I shifted carefully to face him a little more directly. He stared at my left stationary foot until I stopped moving.
"I figure that by now you're convinced I'm not working with the cops, the army, or anybody."
"I don't know what you're talking about,” he said.
"O.K.," I said, "so you're not convinced. Let me do the talking, then, till you get bored. Then feel free to jump in."
He said nothing, so I continued.
"My guess is that you were up to your eyes in something, probably black market. Covering for shortage investigations, helping launder the skim, whatever. Anyway, you sensed that somebody was on to the operation, but was still a few turns or steps away from you. I figure it was like a chess game, and you could see checkmate in maybe a few moves."
"I don't know—"
"So," I talked over him, "you had to set up a safety valve for yourself. An out. But a big problem. You're in Saigon, not the U. S. of A. If you want to get back to The World, you've got to get out of the country and then back into this one. Shipping out of 'Nam other than with Uncle Sam's blessings is touchy and expensive. Slipping out with Uncle Sam focusing especially on you is touchier and very expensive. So you set up a trap door as your out."
I paused. His jaw worked a few times, but no sound.

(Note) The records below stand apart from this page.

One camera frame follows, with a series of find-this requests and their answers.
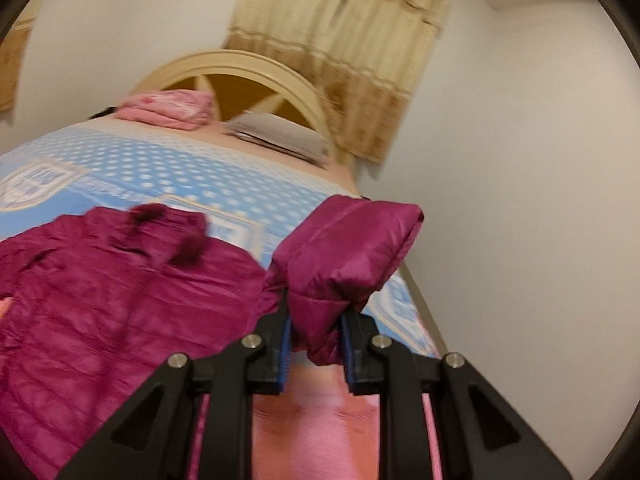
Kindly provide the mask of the magenta puffer jacket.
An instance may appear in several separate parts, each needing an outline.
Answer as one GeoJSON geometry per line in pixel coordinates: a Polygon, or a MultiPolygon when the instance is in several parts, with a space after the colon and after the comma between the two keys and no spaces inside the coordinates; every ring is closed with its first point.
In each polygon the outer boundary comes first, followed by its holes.
{"type": "Polygon", "coordinates": [[[336,321],[383,288],[413,204],[334,195],[261,266],[163,204],[66,214],[1,244],[1,449],[51,479],[171,353],[202,358],[285,301],[298,350],[340,362],[336,321]]]}

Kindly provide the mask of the blue pink patterned bed blanket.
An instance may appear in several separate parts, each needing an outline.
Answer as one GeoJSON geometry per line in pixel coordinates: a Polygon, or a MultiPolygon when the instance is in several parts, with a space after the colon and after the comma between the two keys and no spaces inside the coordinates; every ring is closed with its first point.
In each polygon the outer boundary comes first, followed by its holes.
{"type": "MultiPolygon", "coordinates": [[[[311,168],[208,134],[191,140],[101,119],[23,144],[1,159],[1,234],[11,237],[64,214],[146,203],[205,214],[207,232],[262,266],[325,198],[347,195],[337,170],[311,168]]],[[[1,426],[28,473],[53,478],[160,361],[198,358],[221,343],[210,315],[186,319],[170,296],[131,319],[121,349],[106,326],[78,315],[44,321],[1,369],[1,426]]],[[[372,479],[378,473],[378,400],[351,396],[335,366],[296,356],[282,396],[256,402],[259,479],[372,479]]]]}

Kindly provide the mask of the folded pink blanket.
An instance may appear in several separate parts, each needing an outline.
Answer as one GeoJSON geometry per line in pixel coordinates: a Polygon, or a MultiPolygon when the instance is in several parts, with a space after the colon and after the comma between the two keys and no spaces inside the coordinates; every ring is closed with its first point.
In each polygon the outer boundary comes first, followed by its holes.
{"type": "Polygon", "coordinates": [[[163,90],[134,94],[123,100],[114,117],[155,127],[193,131],[220,119],[217,98],[198,90],[163,90]]]}

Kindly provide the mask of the grey striped pillow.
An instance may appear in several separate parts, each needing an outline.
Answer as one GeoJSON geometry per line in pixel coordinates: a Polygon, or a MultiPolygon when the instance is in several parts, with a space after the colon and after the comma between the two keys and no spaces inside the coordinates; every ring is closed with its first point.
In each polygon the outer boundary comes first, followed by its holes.
{"type": "Polygon", "coordinates": [[[226,122],[235,136],[323,166],[330,144],[321,133],[273,114],[244,112],[226,122]]]}

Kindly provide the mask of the cream arched wooden headboard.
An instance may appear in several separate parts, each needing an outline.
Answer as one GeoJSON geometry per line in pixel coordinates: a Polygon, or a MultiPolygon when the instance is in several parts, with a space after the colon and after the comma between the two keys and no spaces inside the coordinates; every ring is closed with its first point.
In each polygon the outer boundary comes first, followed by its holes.
{"type": "Polygon", "coordinates": [[[130,92],[171,89],[213,93],[223,120],[254,110],[298,122],[322,134],[331,158],[340,159],[316,88],[272,58],[233,49],[195,52],[153,70],[130,92]]]}

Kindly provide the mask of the side beige gold curtain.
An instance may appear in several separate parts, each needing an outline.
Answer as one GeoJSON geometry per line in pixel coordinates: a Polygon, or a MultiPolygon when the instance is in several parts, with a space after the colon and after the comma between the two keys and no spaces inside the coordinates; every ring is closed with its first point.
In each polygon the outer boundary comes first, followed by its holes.
{"type": "Polygon", "coordinates": [[[32,28],[43,0],[29,0],[1,44],[0,110],[6,112],[14,107],[21,67],[32,28]]]}

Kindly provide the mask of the beige gold window curtain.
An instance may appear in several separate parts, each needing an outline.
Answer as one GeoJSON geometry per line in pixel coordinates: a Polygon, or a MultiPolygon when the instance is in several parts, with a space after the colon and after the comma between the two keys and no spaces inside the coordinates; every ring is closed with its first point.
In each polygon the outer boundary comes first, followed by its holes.
{"type": "Polygon", "coordinates": [[[272,58],[318,93],[334,143],[384,159],[451,0],[238,0],[229,49],[272,58]]]}

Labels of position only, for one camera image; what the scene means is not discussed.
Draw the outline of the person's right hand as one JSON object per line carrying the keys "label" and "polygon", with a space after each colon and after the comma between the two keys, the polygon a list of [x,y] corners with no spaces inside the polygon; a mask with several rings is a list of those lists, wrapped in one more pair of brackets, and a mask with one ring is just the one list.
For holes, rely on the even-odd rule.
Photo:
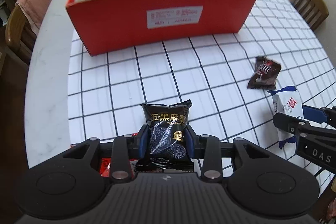
{"label": "person's right hand", "polygon": [[328,207],[335,199],[335,192],[331,189],[331,186],[332,182],[327,185],[312,208],[311,215],[316,221],[327,220]]}

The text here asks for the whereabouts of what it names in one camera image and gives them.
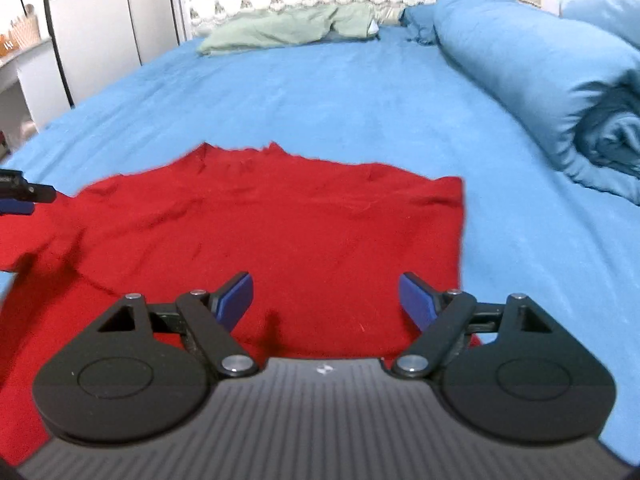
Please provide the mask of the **blue bed sheet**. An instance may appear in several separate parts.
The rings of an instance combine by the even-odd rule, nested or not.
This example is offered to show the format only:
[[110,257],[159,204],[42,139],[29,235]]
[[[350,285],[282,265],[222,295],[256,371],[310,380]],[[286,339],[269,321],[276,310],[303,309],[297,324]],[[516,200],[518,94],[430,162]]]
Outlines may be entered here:
[[377,40],[203,58],[189,41],[51,122],[8,164],[75,194],[202,143],[384,162],[465,184],[461,275],[477,298],[532,296],[617,386],[604,442],[639,459],[639,209],[570,180],[434,47]]

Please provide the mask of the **woven basket on shelf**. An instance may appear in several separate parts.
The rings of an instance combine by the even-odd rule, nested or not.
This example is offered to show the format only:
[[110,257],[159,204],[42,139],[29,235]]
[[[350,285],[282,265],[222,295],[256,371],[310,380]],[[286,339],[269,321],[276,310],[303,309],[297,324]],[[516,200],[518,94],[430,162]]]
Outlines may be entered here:
[[27,14],[11,22],[9,36],[14,47],[26,49],[41,41],[38,18],[35,13]]

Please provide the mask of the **white wardrobe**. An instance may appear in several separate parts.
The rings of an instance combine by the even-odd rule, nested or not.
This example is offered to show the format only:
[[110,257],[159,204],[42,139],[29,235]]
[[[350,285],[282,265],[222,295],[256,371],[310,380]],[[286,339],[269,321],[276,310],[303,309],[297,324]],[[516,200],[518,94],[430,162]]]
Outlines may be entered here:
[[43,0],[67,99],[75,105],[180,42],[174,0]]

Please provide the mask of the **light green garment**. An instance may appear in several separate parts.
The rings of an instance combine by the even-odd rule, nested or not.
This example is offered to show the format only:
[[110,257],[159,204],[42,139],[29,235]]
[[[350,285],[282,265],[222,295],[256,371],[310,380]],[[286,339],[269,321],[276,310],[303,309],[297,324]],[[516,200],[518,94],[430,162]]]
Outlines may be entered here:
[[327,41],[366,41],[378,36],[367,3],[318,3],[238,14],[210,26],[198,53],[219,56],[253,50],[304,46]]

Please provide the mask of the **rolled blue duvet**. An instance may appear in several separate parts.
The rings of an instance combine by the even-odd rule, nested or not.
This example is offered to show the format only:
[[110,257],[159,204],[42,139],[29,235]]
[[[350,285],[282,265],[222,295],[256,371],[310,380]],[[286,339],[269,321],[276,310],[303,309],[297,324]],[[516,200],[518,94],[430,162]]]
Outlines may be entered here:
[[499,101],[574,182],[639,200],[639,52],[518,0],[436,0],[401,14]]

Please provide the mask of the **white side shelf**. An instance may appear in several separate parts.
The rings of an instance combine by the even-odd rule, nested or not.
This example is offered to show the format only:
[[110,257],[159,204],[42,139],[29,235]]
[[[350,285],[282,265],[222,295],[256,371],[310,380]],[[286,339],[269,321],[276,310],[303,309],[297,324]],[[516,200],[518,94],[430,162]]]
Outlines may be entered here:
[[39,132],[69,110],[51,39],[1,59],[1,132],[10,153],[25,143],[25,122]]

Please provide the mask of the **red small garment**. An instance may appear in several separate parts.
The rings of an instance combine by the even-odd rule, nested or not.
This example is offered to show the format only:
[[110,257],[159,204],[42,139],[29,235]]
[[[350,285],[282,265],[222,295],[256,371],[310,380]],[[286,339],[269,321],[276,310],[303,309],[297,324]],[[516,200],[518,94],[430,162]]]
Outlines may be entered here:
[[208,144],[3,217],[15,282],[1,308],[2,457],[21,463],[46,440],[40,367],[130,292],[165,302],[244,271],[254,300],[234,336],[255,359],[393,359],[416,336],[398,278],[456,286],[463,221],[457,177]]

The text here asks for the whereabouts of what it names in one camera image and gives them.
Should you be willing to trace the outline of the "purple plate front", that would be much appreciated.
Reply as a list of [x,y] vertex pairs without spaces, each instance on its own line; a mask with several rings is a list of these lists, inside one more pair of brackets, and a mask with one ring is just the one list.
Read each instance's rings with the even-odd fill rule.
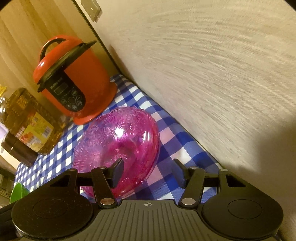
[[131,195],[151,174],[159,157],[159,129],[154,118],[142,109],[134,110],[132,122],[132,151],[134,161],[129,170]]

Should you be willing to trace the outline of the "large cooking oil bottle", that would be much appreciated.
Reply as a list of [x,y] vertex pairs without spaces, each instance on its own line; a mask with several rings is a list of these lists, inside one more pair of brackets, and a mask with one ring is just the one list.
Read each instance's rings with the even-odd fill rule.
[[5,97],[1,86],[1,123],[19,141],[38,154],[49,154],[59,142],[65,121],[54,117],[24,87]]

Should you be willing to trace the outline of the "green plastic bowl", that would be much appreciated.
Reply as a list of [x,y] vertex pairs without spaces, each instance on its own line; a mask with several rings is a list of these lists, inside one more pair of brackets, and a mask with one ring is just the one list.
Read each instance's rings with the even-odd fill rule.
[[22,185],[22,183],[17,183],[11,192],[10,203],[14,203],[23,197],[27,196],[30,191]]

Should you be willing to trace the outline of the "blue white checkered tablecloth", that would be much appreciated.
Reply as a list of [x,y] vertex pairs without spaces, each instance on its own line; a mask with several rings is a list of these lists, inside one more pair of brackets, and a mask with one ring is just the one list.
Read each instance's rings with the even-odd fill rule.
[[[111,78],[117,87],[114,101],[106,113],[118,106],[136,106],[147,111],[157,122],[160,131],[160,153],[149,178],[132,192],[128,199],[179,201],[184,190],[171,172],[171,162],[179,159],[186,167],[197,166],[208,173],[218,173],[221,166],[196,140],[160,105],[122,75]],[[72,167],[74,147],[88,125],[69,123],[62,138],[50,154],[39,156],[31,168],[19,164],[14,183],[21,183],[29,191],[37,189],[60,173]]]

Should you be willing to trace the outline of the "dark folding rack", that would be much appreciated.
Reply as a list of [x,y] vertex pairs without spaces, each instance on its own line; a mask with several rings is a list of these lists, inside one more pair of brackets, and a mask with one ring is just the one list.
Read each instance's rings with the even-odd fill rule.
[[10,197],[14,188],[15,174],[1,168],[0,170],[0,206],[10,203]]

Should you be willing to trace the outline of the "brown metal canister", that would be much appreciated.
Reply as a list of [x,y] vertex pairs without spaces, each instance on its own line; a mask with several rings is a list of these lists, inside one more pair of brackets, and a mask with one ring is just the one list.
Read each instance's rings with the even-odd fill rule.
[[28,168],[34,165],[38,157],[37,152],[25,145],[10,132],[4,137],[4,140],[1,142],[1,147]]

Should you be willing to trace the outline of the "red electric pressure cooker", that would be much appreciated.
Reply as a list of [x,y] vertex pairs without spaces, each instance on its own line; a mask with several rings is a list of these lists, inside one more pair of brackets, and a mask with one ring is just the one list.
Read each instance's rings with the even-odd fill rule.
[[52,37],[33,72],[38,92],[77,125],[100,115],[117,93],[117,85],[91,49],[95,43],[67,35]]

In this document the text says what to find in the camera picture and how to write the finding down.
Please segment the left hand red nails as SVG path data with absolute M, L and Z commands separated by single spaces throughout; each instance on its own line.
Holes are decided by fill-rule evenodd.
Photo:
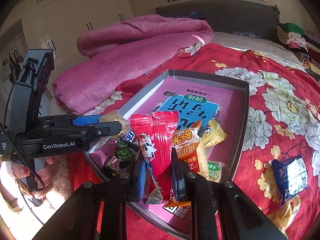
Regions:
M 50 165 L 53 165 L 54 163 L 54 157 L 46 158 L 45 167 L 37 172 L 45 186 L 48 186 L 50 183 Z M 16 184 L 16 179 L 27 178 L 30 175 L 32 175 L 32 173 L 29 168 L 16 161 L 4 161 L 1 164 L 1 185 L 4 187 L 5 193 L 8 193 L 14 198 L 17 198 L 20 194 Z

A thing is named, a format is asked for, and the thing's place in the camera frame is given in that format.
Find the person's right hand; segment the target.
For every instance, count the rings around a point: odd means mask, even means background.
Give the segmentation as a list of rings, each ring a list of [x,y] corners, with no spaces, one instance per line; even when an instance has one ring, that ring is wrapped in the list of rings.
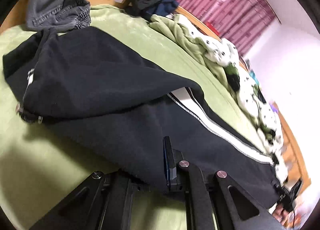
[[[280,222],[285,228],[290,228],[293,225],[293,212],[288,212],[283,208],[283,205],[277,204],[272,212],[272,215]]]

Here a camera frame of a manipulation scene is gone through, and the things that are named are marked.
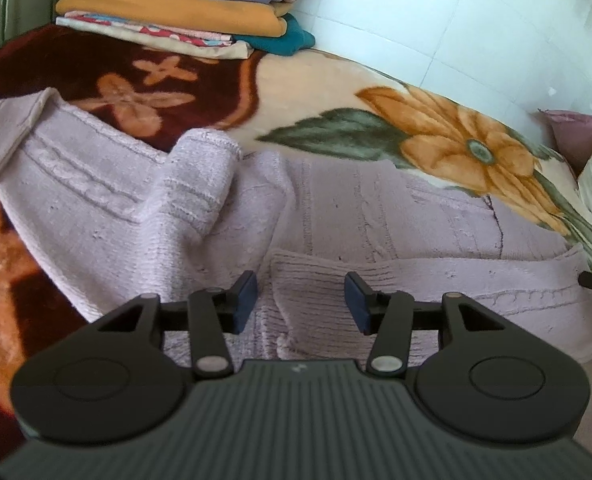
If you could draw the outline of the lilac knitted cardigan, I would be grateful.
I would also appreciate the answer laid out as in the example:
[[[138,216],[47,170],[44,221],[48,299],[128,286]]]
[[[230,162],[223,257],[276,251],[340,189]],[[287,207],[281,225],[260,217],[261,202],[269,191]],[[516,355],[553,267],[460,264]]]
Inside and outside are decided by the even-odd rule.
[[[177,301],[252,270],[259,297],[235,359],[364,359],[343,305],[354,271],[421,301],[463,292],[592,360],[581,246],[391,162],[243,155],[205,129],[164,153],[46,89],[0,100],[0,200],[90,321],[142,292]]]

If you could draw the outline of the mauve pillow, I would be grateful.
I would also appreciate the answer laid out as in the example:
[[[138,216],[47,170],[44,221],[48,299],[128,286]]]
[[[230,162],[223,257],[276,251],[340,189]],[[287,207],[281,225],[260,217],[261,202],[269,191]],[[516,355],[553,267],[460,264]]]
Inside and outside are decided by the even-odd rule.
[[[579,177],[592,154],[592,115],[570,110],[540,110],[553,131],[556,151]]]

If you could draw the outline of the floral plush blanket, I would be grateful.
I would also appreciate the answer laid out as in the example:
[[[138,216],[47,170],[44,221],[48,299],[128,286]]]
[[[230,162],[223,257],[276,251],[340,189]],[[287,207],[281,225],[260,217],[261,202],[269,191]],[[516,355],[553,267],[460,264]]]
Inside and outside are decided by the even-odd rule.
[[[374,107],[375,89],[394,86],[313,51],[193,58],[55,25],[0,50],[0,99],[46,87],[72,103],[97,99],[98,119],[161,150],[189,128],[214,126],[324,157],[399,160],[403,133]],[[12,374],[82,324],[0,205],[0,460],[23,442],[8,398]]]

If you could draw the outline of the pink patterned folded cloth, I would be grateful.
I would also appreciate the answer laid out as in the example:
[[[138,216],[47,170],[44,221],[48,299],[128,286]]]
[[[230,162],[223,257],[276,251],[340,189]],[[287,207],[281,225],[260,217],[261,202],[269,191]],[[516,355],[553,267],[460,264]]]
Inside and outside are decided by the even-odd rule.
[[[253,53],[253,47],[248,42],[235,40],[231,36],[143,24],[116,18],[116,16],[89,12],[68,12],[57,16],[55,24],[78,30],[78,32],[92,32],[92,34],[138,44],[144,48],[195,56],[195,58],[245,60]]]

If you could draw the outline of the teal folded garment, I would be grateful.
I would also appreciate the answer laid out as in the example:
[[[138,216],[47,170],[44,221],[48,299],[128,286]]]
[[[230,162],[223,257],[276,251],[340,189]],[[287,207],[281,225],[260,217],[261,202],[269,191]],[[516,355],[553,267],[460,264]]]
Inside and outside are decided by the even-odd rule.
[[[287,25],[286,32],[280,37],[245,36],[235,35],[236,41],[244,41],[255,50],[279,56],[293,56],[301,50],[312,49],[315,46],[315,38],[311,32],[304,30],[297,18],[286,14],[284,20]]]

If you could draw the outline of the orange folded garment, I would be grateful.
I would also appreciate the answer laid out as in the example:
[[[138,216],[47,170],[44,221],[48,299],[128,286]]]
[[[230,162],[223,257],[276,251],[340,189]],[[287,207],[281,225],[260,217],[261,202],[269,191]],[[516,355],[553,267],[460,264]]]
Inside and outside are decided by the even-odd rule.
[[[287,6],[234,0],[58,0],[57,14],[72,11],[228,35],[282,37]]]

"You arrange a meeting between yourself and one Bouvier, a ballsy, reasonably connected holdover from the colonial heydays. But there's a double cross, and a bit of explosive takes somebody's head off. Your double cross, my friend, but, more's the pity, not your head. You and Bouvier are roughly the same size and coloring, and with everybody thinking he killed you, attention is shifting from the crooked noncom to the dastardly drug dealer. Of course, you need some help there, but it doesn't have to be much. Just one man really. The MP who takes the prints off the corpse. No head means no face or dental charts for identification. So you draw Belker into it ahead of time, and after he roll-prints the corpse, he switches fingerprint cards for you. No big problem. The prints on the switched card match the ones of yours on file, and you just lay low for a couple of weeks, then fake enough ID to come out as, what, a British journalist?"